▸ What this task involves
Using the listing below, extract each line that has the word "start" in it.

--------

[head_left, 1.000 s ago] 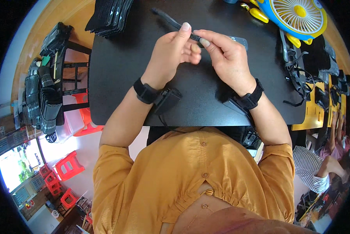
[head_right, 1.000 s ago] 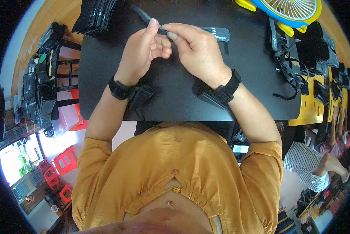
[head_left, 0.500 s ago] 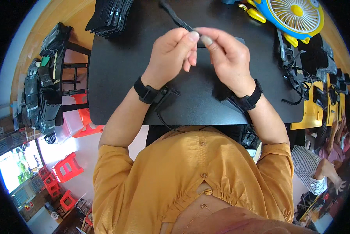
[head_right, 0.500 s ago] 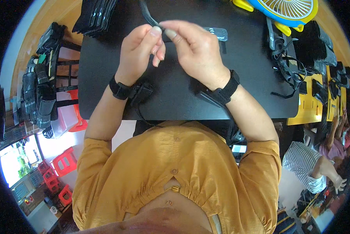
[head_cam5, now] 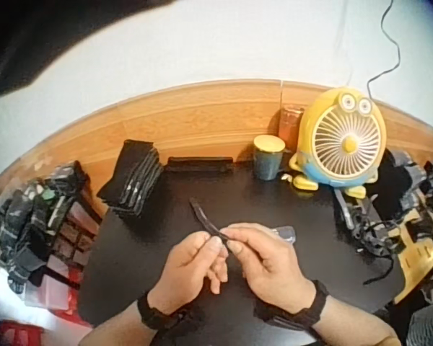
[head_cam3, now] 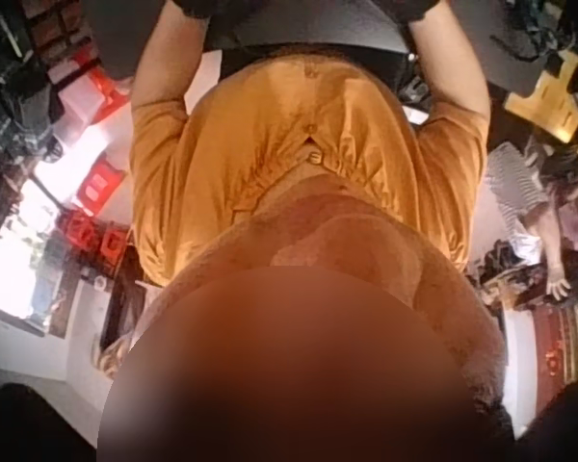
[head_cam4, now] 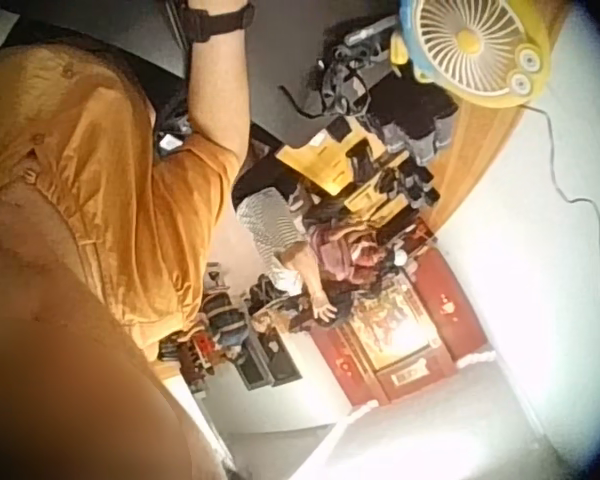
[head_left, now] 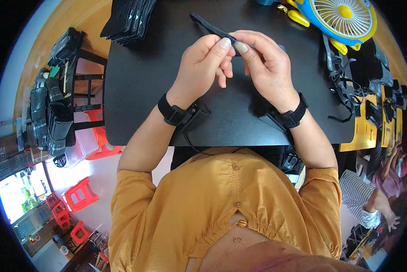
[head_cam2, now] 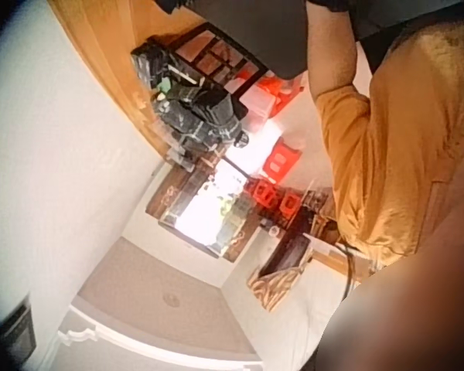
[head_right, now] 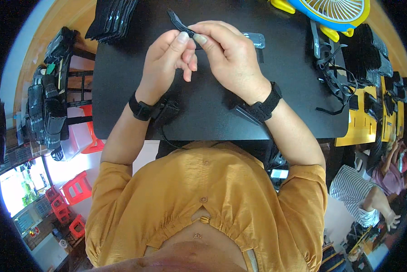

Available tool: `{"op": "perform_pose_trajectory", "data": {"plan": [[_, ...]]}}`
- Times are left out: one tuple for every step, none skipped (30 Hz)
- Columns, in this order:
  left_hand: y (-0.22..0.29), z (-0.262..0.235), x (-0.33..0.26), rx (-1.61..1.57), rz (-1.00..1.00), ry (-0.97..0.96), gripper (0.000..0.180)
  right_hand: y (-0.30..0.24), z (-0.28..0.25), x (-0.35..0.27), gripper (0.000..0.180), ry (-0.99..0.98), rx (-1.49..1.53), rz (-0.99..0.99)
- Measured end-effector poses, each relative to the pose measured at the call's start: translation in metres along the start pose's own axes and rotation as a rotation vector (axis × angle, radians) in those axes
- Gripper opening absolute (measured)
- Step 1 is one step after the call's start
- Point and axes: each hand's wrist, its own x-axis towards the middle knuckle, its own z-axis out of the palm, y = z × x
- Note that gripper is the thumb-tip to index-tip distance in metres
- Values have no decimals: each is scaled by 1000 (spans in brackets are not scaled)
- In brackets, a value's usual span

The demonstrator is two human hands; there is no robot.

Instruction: Assembling hardware components and buckles onto watch straps.

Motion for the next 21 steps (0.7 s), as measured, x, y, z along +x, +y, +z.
{"op": "perform_pose_trajectory", "data": {"plan": [[1,-2,-1,-6,-7,-6,32,0,0,0,18,-5,-6,-24],[1,-3,-1,-13,-15,-13,31,-1,1,1,18,-9,-12,-49],[1,-4,-1,-12,-16,-13,31,-2,1,1,18,-8,-11,-48],[0,-5,-1,-2,-22,-10,31,-3,2,0,18,-24,-24,-65],[0,-6,-1,7,-28,-7,30,-4,3,0,18,-40,-36,-81],[-2,-6,-1,7,-30,-8,30,-4,4,-1,18,-40,-36,-79],[-4,-5,-1,-17,2,-12,29,-3,4,-1,18,-39,-28,-69],[-5,-5,-1,-42,34,-16,28,-3,4,-1,18,-39,-20,-58],[-6,-5,-1,-42,33,-14,28,-3,3,-1,18,-41,-19,-58],[-6,-6,-1,3,75,-43,29,-4,3,-2,18,-37,3,-38],[-6,-7,-1,48,117,-73,29,-5,3,-2,19,-32,25,-18],[-6,-8,-2,49,116,-73,29,-6,4,-3,19,-32,27,-17],[-6,-8,-2,73,140,-84,29,-7,4,-3,19,-26,41,-8],[-6,-8,-3,97,165,-95,29,-8,4,-3,19,-20,56,0],[-6,-8,-4,95,167,-99,29,-8,4,-4,19,-17,53,-1],[-5,-7,-4,91,168,-94,29,-7,4,-4,20,-22,101,50],[-5,-7,-5,87,170,-89,30,-6,4,-5,20,-26,149,100],[-6,-7,-4,88,170,-92,30,-7,4,-4,20,-23,148,100],[-7,-8,-5,57,175,-86,29,-9,4,-5,20,-31,220,156],[-7,-8,-5,27,180,-80,27,-10,3,-5,21,-39,291,211],[-6,-8,-5,28,181,-81,27,-13,2,-5,21,-38,292,209]]}}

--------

▸ Solution to this problem
- Measured end-effector poses, each relative to the pose measured at the call's start: translation in metres along the start pose's own axes and rotation as a rotation vector (axis × angle, radians) in those axes
- Step 1 is one step after the call's start

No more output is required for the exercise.